Varese
- L'Asl
riorganizza le attività delle unità di valutazione
geriatrica
Anziani: omologate le
prestazioni erogate
(29
aprile 2003) Una grande attenzione per le persone anziane
che al pari dei giovani e dei disabili, alcune delle
categorie deboli della società, meritano servizi
socio assistenziali particolarmente efficienti, alla base
della riorganizzazione delle attività delle Unità di
valutazione geriatrica voluta dal dr. Pierluigi Zeli,
direttore generale dell’Azienda sanitaria locale.
In seguito ad una valutazione effettuata dalla Direzione
sociale dell’Asl di Varese sul servizio di valutazione
geriatrica, sono state evidenziate alcune criticità quali
una non omogeneità delle prestazioni erogate sul territorio
provinciale. Per ovviare a queste problematiche era
assolutamente necessario procedere ad una riorganizzazione
del settore per fornire un servizio qualitativamente più
adeguato. In tal modo l’Asl di Varese ha provveduto a
riorganizzare le sue Unità di valutazione geriatrica.

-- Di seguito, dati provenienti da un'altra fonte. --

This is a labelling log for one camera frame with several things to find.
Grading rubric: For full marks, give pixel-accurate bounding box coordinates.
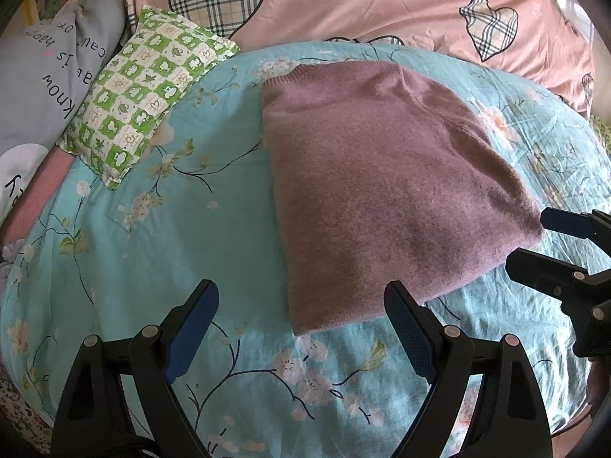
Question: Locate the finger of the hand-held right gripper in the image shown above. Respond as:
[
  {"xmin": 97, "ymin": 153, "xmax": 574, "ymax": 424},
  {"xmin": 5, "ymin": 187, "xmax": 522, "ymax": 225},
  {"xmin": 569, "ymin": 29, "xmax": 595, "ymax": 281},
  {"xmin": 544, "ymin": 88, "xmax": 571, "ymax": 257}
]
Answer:
[
  {"xmin": 541, "ymin": 207, "xmax": 611, "ymax": 244},
  {"xmin": 505, "ymin": 247, "xmax": 611, "ymax": 358}
]

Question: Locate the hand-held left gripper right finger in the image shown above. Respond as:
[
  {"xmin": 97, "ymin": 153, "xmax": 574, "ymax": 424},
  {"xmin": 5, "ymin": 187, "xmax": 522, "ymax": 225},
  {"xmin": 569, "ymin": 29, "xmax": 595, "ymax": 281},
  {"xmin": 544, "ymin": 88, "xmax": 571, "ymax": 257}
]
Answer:
[{"xmin": 384, "ymin": 281, "xmax": 554, "ymax": 458}]

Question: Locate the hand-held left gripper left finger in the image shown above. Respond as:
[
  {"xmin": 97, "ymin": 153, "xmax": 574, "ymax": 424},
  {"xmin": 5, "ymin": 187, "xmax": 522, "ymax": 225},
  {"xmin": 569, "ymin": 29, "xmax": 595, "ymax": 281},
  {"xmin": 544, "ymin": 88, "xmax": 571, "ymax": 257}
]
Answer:
[{"xmin": 52, "ymin": 279, "xmax": 220, "ymax": 458}]

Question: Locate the pink knitted sweater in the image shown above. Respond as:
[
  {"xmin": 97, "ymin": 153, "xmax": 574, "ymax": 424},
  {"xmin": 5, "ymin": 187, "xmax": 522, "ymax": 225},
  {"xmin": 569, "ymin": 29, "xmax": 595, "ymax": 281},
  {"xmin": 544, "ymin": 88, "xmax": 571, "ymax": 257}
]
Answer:
[{"xmin": 260, "ymin": 61, "xmax": 545, "ymax": 337}]

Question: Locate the teal floral bed sheet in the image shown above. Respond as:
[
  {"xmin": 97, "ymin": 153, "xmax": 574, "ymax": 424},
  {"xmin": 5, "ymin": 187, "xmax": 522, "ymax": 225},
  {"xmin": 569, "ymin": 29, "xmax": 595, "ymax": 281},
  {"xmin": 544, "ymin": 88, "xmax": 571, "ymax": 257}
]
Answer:
[{"xmin": 0, "ymin": 40, "xmax": 611, "ymax": 458}]

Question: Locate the green patterned cloth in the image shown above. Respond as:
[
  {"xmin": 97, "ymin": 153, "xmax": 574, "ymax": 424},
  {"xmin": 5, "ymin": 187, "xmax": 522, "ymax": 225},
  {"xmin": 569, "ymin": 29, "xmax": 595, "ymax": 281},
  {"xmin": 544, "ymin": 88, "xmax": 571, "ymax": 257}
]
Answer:
[{"xmin": 589, "ymin": 114, "xmax": 611, "ymax": 156}]

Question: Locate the small-flowered cloth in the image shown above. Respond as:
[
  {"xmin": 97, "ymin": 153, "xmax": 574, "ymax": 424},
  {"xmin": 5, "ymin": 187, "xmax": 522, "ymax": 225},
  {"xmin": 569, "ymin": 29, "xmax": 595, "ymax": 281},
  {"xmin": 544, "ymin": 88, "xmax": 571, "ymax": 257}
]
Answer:
[{"xmin": 0, "ymin": 372, "xmax": 53, "ymax": 454}]

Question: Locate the plain pink cloth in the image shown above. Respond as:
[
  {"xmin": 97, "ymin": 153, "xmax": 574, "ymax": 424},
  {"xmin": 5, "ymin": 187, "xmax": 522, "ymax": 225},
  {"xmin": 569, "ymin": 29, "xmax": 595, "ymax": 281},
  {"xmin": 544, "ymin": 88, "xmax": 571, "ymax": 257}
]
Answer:
[{"xmin": 0, "ymin": 145, "xmax": 74, "ymax": 249}]

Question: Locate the green checked pillow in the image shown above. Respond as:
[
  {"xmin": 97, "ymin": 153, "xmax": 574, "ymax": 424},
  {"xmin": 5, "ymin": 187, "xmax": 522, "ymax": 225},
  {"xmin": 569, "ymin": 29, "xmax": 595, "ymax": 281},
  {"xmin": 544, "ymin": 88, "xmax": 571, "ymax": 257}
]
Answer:
[{"xmin": 57, "ymin": 5, "xmax": 242, "ymax": 190}]

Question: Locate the grey printed pillow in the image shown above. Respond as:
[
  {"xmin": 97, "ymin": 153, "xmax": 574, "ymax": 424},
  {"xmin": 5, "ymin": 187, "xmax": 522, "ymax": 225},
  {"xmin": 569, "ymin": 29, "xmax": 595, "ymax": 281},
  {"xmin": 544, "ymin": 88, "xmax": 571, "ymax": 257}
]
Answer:
[{"xmin": 0, "ymin": 0, "xmax": 127, "ymax": 223}]

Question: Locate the pink duvet with plaid hearts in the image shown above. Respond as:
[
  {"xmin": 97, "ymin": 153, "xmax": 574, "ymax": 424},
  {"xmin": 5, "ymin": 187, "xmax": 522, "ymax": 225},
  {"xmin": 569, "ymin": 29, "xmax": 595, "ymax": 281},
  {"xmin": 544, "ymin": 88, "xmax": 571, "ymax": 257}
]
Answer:
[{"xmin": 124, "ymin": 0, "xmax": 597, "ymax": 115}]

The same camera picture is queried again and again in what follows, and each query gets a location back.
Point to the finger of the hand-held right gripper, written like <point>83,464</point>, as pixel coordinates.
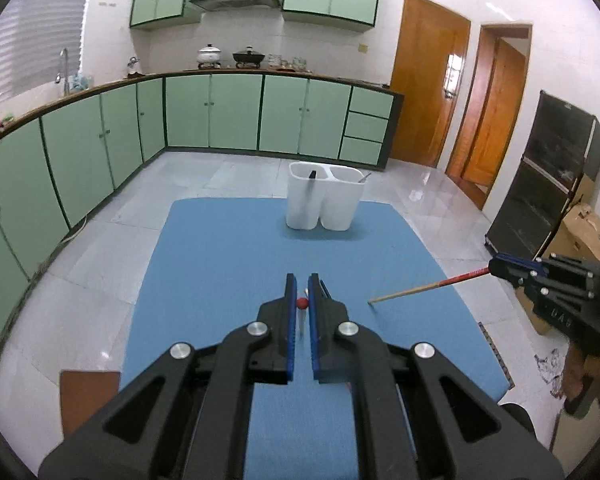
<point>517,258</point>
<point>510,271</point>

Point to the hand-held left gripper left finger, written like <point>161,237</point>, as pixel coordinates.
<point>291,330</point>

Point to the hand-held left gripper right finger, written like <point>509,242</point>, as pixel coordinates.
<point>314,330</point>

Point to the thin red-knobbed utensil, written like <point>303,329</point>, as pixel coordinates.
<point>302,303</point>

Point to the red-ended wooden chopstick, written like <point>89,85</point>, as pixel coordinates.
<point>430,286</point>

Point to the white two-compartment utensil holder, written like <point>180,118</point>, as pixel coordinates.
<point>330,205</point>

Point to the person's right hand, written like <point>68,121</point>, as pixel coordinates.
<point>575,365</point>

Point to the cardboard box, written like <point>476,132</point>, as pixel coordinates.
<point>580,230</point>

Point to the blue table mat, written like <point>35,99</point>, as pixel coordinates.
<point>220,270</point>

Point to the black cabinet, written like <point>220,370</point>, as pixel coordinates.
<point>545,160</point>

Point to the open wooden door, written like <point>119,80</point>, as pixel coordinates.
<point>500,120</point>

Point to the black utensil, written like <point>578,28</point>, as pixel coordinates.
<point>312,175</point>

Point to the metal spoon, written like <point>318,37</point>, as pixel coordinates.
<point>365,177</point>

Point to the closed wooden door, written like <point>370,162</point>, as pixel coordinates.
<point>425,85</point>

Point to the brown wooden stool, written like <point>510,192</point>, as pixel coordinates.
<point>87,400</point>

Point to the green lower kitchen cabinets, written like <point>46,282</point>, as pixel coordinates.
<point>230,110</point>

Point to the glassware on counter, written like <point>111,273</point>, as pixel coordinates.
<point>290,63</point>

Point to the black wok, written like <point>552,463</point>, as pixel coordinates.
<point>249,56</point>

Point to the white cooking pot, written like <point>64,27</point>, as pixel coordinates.
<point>210,55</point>

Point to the small kettle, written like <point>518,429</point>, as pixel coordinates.
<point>133,65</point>

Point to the bottles by faucet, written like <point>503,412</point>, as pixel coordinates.
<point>81,82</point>

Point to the metal faucet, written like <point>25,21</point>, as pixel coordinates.
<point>64,67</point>

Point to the window blinds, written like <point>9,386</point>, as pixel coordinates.
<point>40,35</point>

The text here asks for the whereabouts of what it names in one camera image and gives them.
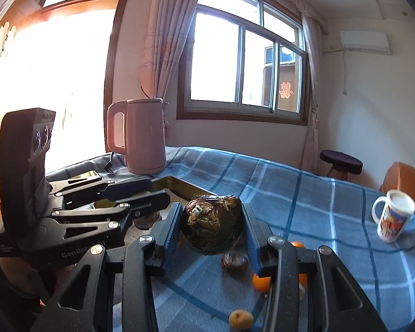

Dal primo maggio saranno operative dodici Unità a livello
distrettuale ed una generale a livello centrale per la
valutazione multidimensionale di casi particolari e dei
soggetti in coma. Saranno composte da un medico di medicina
generale, dal caposala e dall’assistente sociale di
distretto, da geriatri e fisiatri per la valutazione di casi
particolari ed eventualmente dal medico di organizzazione
dei servizi sanitari di base del distretto.
Tra i vantaggi della nuova organizzazione l’aderenza alle
linee di indirizzo dettate dal Progetto obiettivo anziani;
la valorizzazione delle competenze del personale operante
nei distretti; la garanzia di uniformità di prestazioni e
la razionalizzazione delle risorse. ‘’Tutto questo a
dimostrazione – come sottolinea il dr. Pierluigi Zeli,
direttore generale Asl – della profonda sensibilità che
anima la nostra Azienda sanitaria nei confronti della terza
età».
Ed a proposito di un’altra categoria debole della
società, ovvero i giovani ‘’è mia profonda convinzione
– dice il dr. Zeli – che le manifestazioni indette per
migliorare il loro stile di vita non siano mai a
sufficienza. Per esempio, con quelle organizzate dall’Asl,
si cerca di fornire un prezioso ausilio ai genitori nell’affrontare
le complesse problematiche che incontrano sui loro ragazzi.
Ragazzi di oggi che, non dimentichiamolo, saranno parte
integrante della società di domani e sappiamo tutti quanto
abbiamo bisogno di una società migliore».